BRIEF:
Write the data out again, exactly as given.

Excerpts from a dataset
+ + + +

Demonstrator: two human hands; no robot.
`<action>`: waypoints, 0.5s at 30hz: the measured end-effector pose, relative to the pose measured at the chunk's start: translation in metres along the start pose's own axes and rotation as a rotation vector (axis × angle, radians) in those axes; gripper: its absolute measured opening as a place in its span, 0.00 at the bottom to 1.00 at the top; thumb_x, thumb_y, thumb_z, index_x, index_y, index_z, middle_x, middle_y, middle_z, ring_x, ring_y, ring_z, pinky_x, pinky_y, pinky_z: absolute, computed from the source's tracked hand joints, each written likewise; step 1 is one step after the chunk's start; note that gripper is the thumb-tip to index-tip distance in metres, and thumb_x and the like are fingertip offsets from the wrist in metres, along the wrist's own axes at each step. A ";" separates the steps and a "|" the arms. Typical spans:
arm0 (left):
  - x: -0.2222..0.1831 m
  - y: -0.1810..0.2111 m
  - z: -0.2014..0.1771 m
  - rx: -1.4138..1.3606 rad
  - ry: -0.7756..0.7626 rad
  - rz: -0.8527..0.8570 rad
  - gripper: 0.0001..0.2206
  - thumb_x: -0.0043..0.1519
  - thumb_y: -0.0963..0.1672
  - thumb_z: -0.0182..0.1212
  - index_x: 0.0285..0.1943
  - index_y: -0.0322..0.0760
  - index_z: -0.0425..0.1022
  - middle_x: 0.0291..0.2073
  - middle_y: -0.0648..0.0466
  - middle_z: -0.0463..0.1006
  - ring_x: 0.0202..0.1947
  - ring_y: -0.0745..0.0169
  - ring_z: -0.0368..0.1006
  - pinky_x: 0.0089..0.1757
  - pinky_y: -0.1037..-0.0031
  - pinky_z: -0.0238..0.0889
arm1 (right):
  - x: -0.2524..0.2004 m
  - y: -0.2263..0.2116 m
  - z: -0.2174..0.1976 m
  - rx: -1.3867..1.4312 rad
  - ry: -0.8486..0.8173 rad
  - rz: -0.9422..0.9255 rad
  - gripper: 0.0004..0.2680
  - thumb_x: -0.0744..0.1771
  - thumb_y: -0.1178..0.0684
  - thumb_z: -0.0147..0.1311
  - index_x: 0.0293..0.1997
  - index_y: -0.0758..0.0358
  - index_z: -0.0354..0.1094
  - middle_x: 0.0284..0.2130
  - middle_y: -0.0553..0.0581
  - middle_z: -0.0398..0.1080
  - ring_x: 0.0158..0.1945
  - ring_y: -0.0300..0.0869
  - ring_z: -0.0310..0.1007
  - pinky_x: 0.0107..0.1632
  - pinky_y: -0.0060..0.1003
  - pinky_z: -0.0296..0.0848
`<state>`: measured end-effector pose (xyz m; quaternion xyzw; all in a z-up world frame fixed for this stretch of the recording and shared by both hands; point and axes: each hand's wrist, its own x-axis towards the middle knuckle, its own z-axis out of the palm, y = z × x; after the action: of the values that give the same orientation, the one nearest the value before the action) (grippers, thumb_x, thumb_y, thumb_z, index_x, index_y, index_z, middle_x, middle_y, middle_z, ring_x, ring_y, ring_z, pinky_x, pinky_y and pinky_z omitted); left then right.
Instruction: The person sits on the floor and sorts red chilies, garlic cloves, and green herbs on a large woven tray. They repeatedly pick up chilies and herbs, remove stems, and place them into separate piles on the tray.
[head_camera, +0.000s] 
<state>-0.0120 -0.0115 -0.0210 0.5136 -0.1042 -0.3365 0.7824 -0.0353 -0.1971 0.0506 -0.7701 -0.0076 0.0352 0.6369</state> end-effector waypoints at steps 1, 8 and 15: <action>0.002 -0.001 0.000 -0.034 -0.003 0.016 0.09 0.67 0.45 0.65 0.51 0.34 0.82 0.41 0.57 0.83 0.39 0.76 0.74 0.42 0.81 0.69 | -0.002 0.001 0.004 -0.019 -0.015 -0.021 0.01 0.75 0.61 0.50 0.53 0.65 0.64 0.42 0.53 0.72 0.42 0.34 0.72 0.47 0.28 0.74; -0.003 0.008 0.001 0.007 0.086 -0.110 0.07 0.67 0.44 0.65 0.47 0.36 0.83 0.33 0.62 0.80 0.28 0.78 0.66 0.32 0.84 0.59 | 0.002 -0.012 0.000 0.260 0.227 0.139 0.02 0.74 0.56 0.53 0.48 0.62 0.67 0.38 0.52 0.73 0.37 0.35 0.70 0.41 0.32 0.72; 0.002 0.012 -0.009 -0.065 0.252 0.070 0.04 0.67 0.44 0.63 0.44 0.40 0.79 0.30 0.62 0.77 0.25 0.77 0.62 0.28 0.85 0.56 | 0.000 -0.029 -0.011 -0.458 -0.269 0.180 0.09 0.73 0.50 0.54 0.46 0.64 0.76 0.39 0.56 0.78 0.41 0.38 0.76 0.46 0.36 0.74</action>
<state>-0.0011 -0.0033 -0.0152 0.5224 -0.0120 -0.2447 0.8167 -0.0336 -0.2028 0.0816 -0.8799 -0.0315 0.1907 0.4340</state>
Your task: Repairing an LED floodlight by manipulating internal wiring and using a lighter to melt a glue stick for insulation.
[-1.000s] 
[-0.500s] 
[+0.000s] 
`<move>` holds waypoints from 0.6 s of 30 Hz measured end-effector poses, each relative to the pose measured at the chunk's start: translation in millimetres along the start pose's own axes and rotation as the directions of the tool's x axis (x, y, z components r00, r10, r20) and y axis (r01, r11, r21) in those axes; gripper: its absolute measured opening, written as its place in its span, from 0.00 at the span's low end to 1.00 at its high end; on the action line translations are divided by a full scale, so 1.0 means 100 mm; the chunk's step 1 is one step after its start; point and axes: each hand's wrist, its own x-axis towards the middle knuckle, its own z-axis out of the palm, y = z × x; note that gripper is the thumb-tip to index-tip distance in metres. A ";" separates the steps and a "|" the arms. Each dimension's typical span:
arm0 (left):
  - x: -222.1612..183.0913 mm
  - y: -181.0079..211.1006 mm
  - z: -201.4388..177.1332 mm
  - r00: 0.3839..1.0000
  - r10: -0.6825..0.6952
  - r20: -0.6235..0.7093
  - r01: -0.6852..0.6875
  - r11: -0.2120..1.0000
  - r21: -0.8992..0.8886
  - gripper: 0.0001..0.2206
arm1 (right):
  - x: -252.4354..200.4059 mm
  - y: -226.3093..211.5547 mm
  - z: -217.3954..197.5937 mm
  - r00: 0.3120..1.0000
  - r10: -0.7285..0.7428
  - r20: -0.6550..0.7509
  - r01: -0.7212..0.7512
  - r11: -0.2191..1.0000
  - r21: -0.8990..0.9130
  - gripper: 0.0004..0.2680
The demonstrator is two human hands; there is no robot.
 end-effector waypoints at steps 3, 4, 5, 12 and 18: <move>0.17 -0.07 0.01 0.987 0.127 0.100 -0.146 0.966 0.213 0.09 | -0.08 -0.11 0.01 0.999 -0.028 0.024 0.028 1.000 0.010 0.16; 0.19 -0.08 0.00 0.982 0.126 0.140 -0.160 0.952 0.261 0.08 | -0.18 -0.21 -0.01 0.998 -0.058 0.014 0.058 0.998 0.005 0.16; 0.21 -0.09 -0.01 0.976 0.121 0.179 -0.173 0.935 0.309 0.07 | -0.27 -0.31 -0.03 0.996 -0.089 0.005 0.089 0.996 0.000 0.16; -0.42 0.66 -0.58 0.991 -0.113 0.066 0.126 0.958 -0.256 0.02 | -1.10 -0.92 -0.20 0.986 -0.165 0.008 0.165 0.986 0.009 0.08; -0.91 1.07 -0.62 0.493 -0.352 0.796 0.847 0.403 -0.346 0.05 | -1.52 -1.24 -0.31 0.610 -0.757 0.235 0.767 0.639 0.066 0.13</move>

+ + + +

ANSWER TO THIS EXERCISE:
Demonstrator: two human hands; no robot.
`<action>`: waypoints, 0.5s at 30hz: the measured end-effector pose, relative to the pose measured at the chunk's start: translation in metres along the start pose's own axes and rotation as a rotation vector (axis × angle, radians) in those axes; gripper: its absolute measured opening as a place in its span, 0.00 at the bottom to 1.00 at the top; thumb_x, thumb_y, thumb_z, index_x, index_y, index_z, middle_x, middle_y, middle_z, ring_x, ring_y, ring_z, pinky_x, pinky_y, pinky_z: absolute, computed from the source's tracked hand joints, each written likewise; step 1 is one step after the chunk's start; note that gripper is the thumb-tip to index-tip distance in metres, and thumb_x and the like are fingertip offsets from the wrist in metres, along the wrist's own axes at each step. A ";" separates the steps and a "|" the arms. Typical spans:
arm0 (left):
  - x: -0.2222..0.1831 m
  - y: -0.1810..0.2111 m
  - z: -0.2014..0.1771 m
  - rx: -1.4138..1.3606 rad
  - ry: -0.7756..0.7626 rad
  - rz: -0.8527..0.8570 rad
  - gripper: 0.0001..0.2206
  - thumb_x: -0.0043..0.1519
  - thumb_y: -0.0963..0.1672
  - thumb_z: -0.0182..0.1212
  - index_x: 0.0285..0.1943
  - index_y: -0.0322..0.0760
  - index_z: -0.0425..0.1022
  - middle_x: 0.0291..0.2073
  - middle_y: -0.0648..0.0466
  - middle_z: -0.0463..0.1006
  - ring_x: 0.0202..0.1947
  - ring_y: -0.0745..0.0169
  - ring_z: -0.0368..0.1006
  - pinky_x: 0.0089..0.1757
  - pinky_y: -0.1037..-0.0031
  - pinky_z: -0.0238..0.0889
arm1 (right):
  - x: -0.2524..0.2004 m
  - y: -0.2263..0.2116 m
  - z: -0.2174..0.1976 m
  - rx: -1.3867..1.4312 rad
  - ry: -0.8486..0.8173 rad
  - rz: -0.9422..0.9255 rad
  - gripper: 0.0004..0.2680
  - thumb_x: -0.0744..0.1771
  - thumb_y: -0.1178..0.0684
  - thumb_z: -0.0147..0.1311
  - index_x: 0.0293..0.1997
  - index_y: -0.0758..0.0358
  - index_z: -0.0354..0.1094
  - middle_x: 0.0284..0.2130
  - middle_y: -0.0553..0.0581
  - middle_z: -0.0398..0.1080
  - ring_x: 0.0158..0.1945
  - ring_y: -0.0300..0.0869
  - ring_z: -0.0310..0.1007
  - pinky_x: 0.0107..0.1632
  - pinky_y: -0.0060..0.1003
  - pinky_z: -0.0296..0.0848
`<state>`: measured end-effector pose (xyz m; quaternion xyzw; all in a z-up world frame fixed for this stretch of the recording and shared by both hands; point and axes: each hand's wrist, its own x-axis towards the middle knuckle, its own z-axis out of the palm, y = z × x; after the action: of the values that give the same orientation, the one nearest the value before the action) (grippers, thumb_x, thumb_y, thumb_z, index_x, index_y, index_z, middle_x, middle_y, middle_z, ring_x, ring_y, ring_z, pinky_x, pinky_y and pinky_z omitted); left then right.
Instruction: The person sits on the floor and sorts red chilies, garlic cloves, and green herbs on a large woven tray. They repeatedly pick up chilies and herbs, remove stems, and place them into separate piles on the tray.
[head_camera, +0.000s] 
<state>-0.0120 -0.0115 -0.0210 0.5136 -0.1042 -0.3365 0.7824 -0.0353 -0.1971 0.0506 -0.7701 -0.0076 0.0352 0.6369</state> end-effector waypoints at steps 1, 8 and 15: <action>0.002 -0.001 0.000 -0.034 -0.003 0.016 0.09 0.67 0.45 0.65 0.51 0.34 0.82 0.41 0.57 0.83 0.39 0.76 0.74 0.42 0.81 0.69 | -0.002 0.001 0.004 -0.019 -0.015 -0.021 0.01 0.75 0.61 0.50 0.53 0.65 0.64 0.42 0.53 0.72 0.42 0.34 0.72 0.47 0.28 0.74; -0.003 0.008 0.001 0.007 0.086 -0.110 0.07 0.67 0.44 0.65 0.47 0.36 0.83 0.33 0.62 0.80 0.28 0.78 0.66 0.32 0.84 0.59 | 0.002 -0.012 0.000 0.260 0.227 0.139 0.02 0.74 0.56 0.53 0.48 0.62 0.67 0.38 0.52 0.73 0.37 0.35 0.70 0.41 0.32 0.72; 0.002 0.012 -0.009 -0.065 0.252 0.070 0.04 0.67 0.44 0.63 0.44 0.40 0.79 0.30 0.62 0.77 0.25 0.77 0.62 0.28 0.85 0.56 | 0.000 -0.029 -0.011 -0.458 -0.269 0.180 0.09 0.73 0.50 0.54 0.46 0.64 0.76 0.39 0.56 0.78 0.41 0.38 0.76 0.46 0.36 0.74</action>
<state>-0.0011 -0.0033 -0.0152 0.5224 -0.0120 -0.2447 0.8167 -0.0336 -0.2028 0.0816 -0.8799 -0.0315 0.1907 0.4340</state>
Your task: Repairing an LED floodlight by manipulating internal wiring and using a lighter to melt a glue stick for insulation.
[-1.000s] 
[-0.500s] 
[+0.000s] 
`<move>` holds waypoints from 0.6 s of 30 Hz measured end-effector poses, each relative to the pose measured at the chunk's start: translation in millimetres along the start pose's own axes and rotation as the directions of the tool's x axis (x, y, z components r00, r10, r20) and y axis (r01, r11, r21) in those axes; gripper: its absolute measured opening, written as its place in its span, from 0.00 at the span's low end to 1.00 at its high end; on the action line translations are divided by a full scale, so 1.0 means 100 mm; the chunk's step 1 is one step after its start; point and axes: each hand's wrist, its own x-axis towards the middle knuckle, its own z-axis out of the palm, y = z × x; note that gripper is the thumb-tip to index-tip distance in metres. A ";" separates the steps and a "|" the arms. Each dimension's typical span:
arm0 (left):
  - x: -222.1612..183.0913 mm
  - y: -181.0079..211.1006 mm
  - z: -201.4388..177.1332 mm
  - r00: 0.3839..1.0000
  - r10: -0.6825..0.6952
  - r20: -0.6235..0.7093
  - r01: -0.6852..0.6875
  - r11: -0.2120..1.0000
  - r21: -0.8992..0.8886
  - gripper: 0.0001..0.2206
arm1 (right):
  - x: -252.4354..200.4059 mm
  - y: -226.3093..211.5547 mm
  - z: -217.3954..197.5937 mm
  - r00: 0.3120..1.0000
  - r10: -0.7285..0.7428
  - r20: -0.6550..0.7509
  - r01: -0.7212..0.7512
  - r11: -0.2191..1.0000
  - r21: -0.8990..0.9130
  - gripper: 0.0004..0.2680
The demonstrator is two human hands; there is no robot.
 end-effector waypoints at steps 3, 4, 5, 12 and 18: <move>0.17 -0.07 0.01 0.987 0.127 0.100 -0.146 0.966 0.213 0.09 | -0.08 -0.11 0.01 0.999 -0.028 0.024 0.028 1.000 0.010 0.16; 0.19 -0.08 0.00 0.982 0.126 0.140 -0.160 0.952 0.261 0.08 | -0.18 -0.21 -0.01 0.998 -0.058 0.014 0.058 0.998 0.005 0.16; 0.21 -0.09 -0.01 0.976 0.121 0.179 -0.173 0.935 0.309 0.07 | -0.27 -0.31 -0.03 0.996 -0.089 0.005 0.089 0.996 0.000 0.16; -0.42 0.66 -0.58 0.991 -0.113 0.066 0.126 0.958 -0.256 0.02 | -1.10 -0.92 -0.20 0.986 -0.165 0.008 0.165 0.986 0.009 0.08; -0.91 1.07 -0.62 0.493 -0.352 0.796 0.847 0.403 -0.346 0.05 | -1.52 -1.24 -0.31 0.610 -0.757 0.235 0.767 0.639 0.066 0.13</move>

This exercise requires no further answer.